§ **What the task requires**: Your reply should reproduce each line below exactly and carry none of the pictures.

§ **Provided material**:
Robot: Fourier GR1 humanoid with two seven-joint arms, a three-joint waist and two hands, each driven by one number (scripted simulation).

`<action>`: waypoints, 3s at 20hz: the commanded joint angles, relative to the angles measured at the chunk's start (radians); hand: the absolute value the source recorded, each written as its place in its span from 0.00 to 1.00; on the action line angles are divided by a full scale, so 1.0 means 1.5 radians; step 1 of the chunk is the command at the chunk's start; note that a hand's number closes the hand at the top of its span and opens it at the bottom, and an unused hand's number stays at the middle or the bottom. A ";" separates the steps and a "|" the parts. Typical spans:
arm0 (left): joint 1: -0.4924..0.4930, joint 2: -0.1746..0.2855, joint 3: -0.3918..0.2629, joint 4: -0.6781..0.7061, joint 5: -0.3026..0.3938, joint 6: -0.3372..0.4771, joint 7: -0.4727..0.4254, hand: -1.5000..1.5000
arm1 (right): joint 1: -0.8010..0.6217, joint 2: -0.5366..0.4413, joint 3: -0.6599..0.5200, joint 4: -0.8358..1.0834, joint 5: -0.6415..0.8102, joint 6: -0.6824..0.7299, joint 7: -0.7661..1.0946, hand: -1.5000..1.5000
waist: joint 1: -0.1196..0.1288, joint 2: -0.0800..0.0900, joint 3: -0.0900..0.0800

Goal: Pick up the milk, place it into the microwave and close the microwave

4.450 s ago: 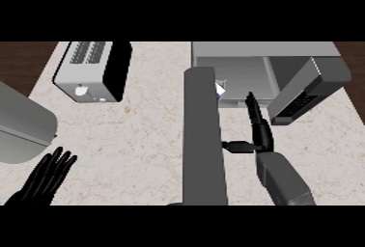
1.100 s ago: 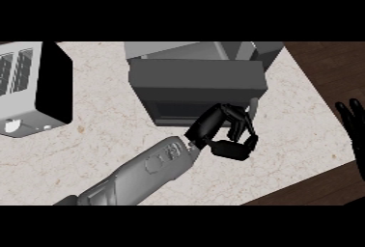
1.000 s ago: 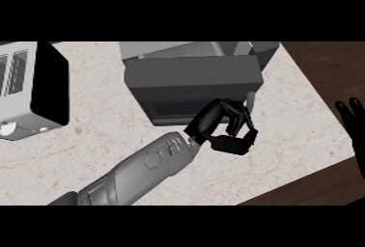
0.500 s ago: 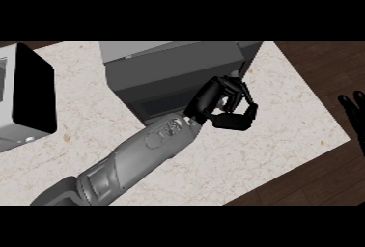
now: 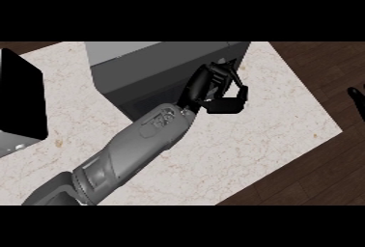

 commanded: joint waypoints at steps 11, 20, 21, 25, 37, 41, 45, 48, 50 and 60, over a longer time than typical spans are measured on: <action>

§ **Task response**:
Robot: Fourier GR1 humanoid with two seven-joint arms, a three-joint waist and two hands, each driven by one number (scripted simulation).

`<action>`: waypoints, 3s at 20hz: the commanded joint angles, relative to the angles measured at the chunk's start (radians); hand: the absolute value the source recorded, each written as its place in its span from 0.00 to 1.00; on the action line angles are divided by a full scale, so 1.0 means 1.5 radians; step 1 of the chunk is the command at the chunk's start; note that a hand's number closes the hand at the top of its span and opens it at the bottom, and an unused hand's number stays at the middle or the bottom. A ";" separates the steps and a "|" the parts. Typical spans:
arm0 (left): joint 1: -0.4924..0.4930, joint 2: -0.1746..0.2855, joint 3: -0.3918..0.2629, joint 4: -0.6781..0.7061, joint 5: -0.3026..0.3938, joint 6: -0.3372..0.4771, joint 7: -0.4727..0.4254, hand: -1.5000..1.5000
arm1 (right): joint 1: -0.8010..0.6217, joint 2: -0.5366..0.4413, joint 3: -0.6599..0.5200, joint 4: -0.8358..1.0834, joint 5: -0.6415..0.8102, joint 6: -0.6824..0.7299, joint 7: -0.7661..1.0946, hand: -1.5000..1.5000
waist: joint 1: -0.1196..0.1288, joint 2: -0.0800..0.0900, joint 3: -0.0900..0.0800

Goal: Pick up the milk, place it into the microwave and close the microwave

4.450 s ago: 
1.100 s ago: 
1.000 s ago: 
0.500 s ago: 
now: 

 commanded: joint waypoints at steps 11, 20, 21, 25, 37, 41, 45, 48, 50 and 60, over a longer time than typical spans are measured on: <action>

Now the exercise is complete.